Be sure to read the other items linked to in the post — in particular this piece by Heather Mac Donald.


  1. In a post on the topic, I myself said there’s a certain amount of hypocrisy in the outrage, but as I think of it, I feel that only goes so far. As always, the problem is this reification of the left and the right as individual actors with united motives instead of people along a spectrum with a tendency. But more to the point, there is a great concern among many of us, to the point where it almost becomes a kind of Puritanism or prudery, about macho displays that make women into objects of gratification, and this does not always co-exist easily, as you would be the first to say, with calls for sexual liberation.

    Just to consider Trump’s response, what’s unfortunate is he’s going around saying he was embarrassed by the tapes and that he considers it “locker room” talk. I get the sense that what he regrets is not so much what he said as that he was overheard saying it. And as for “locker room” talk, well, we really do not want people to talk about women in that manner, or anyone, indeed, first of all, and second of all, you know that is disingenuous, because what people most object to is not that he would talk about body parts, but that he expresses some idea that being a celebrity allows him to just go around groping people, and that that’s a good thing.

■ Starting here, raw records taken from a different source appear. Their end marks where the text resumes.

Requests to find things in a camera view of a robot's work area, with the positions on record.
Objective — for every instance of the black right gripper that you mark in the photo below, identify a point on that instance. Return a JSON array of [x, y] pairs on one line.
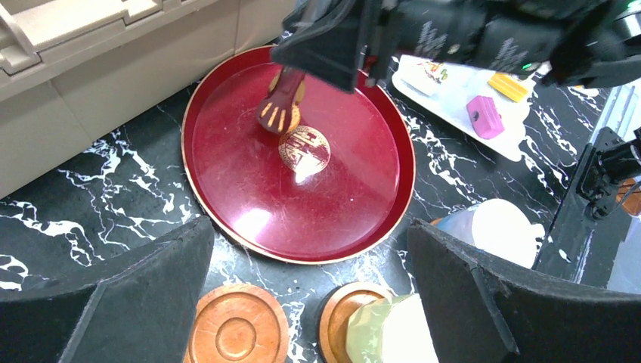
[[327, 37]]

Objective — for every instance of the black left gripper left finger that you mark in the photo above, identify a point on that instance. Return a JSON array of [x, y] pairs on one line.
[[138, 306]]

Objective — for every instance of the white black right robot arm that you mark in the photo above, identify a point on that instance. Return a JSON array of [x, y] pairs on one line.
[[595, 44]]

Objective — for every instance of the brown wooden coaster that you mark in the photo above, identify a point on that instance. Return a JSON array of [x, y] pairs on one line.
[[238, 323]]

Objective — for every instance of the orange round cookie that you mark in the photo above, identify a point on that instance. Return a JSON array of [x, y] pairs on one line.
[[293, 107]]

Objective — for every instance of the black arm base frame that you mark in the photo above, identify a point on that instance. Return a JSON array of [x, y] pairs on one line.
[[591, 222]]

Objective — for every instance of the pale yellow mug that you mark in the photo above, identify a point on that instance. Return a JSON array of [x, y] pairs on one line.
[[390, 330]]

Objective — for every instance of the round red tray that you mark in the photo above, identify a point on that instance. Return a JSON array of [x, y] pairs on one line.
[[335, 187]]

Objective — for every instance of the pink rectangular cake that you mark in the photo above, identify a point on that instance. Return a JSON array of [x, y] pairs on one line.
[[484, 117]]

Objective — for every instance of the tan plastic toolbox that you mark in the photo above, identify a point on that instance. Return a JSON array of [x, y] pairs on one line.
[[72, 71]]

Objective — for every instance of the yellow triangular cake slice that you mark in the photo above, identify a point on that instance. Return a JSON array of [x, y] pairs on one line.
[[508, 86]]

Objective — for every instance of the light wooden coaster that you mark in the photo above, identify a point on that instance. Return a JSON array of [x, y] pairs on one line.
[[336, 309]]

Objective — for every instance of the white mug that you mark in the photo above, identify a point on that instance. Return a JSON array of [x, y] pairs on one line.
[[497, 227]]

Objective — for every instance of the white triangular cake slice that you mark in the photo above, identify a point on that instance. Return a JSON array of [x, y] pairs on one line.
[[426, 77]]

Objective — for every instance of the white three-tier cake stand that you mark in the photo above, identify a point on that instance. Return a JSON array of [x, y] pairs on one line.
[[568, 106]]

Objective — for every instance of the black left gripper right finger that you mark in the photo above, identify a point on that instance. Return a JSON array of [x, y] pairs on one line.
[[481, 308]]

    Finally, I’ve seen B.V. argue strenuously that to accuse someone of hypocrisy is no argument against the ideals that man’s actions do a disservice to. Even if there is some inconsistency in our revulsion, that doesn’t make the revulsion less genuine. And there is some sort of petitio principii, in the end, in saying that only the conservative side could consistently exercise moral revulsion when it comes to these matters.

    Posted October 11, 2016 at 10:39 pm | Permalink
  2. Malcolm says

    Thanks for that thoughtful comment, Alex.

    I think, however, that if we are careful with words and meanings, the issue here is not hypocrisy — and so I did not use the word (although Bill did).

    The issue, rather, is the inconsistent application of rules, and the feigning of outrage.

    Heather Mac Donald, in the piece linked to above, quotes lyrics from Jay-Z and Beyoncé, who are staunch pals and supporters of the Clinton campaign. I won’t quote the lyrics here, but Jay-Z’s in particular easily trump Trump’s remarks for brutal sexual machismo. If this sort of talk about women genuinely offended the Democratic base, they would have to rule a great deal of popular culture — particularly black popular culture — out of bounds. But instead the Clintons and Obamas cozy up warmly to Jay-Z and his wife.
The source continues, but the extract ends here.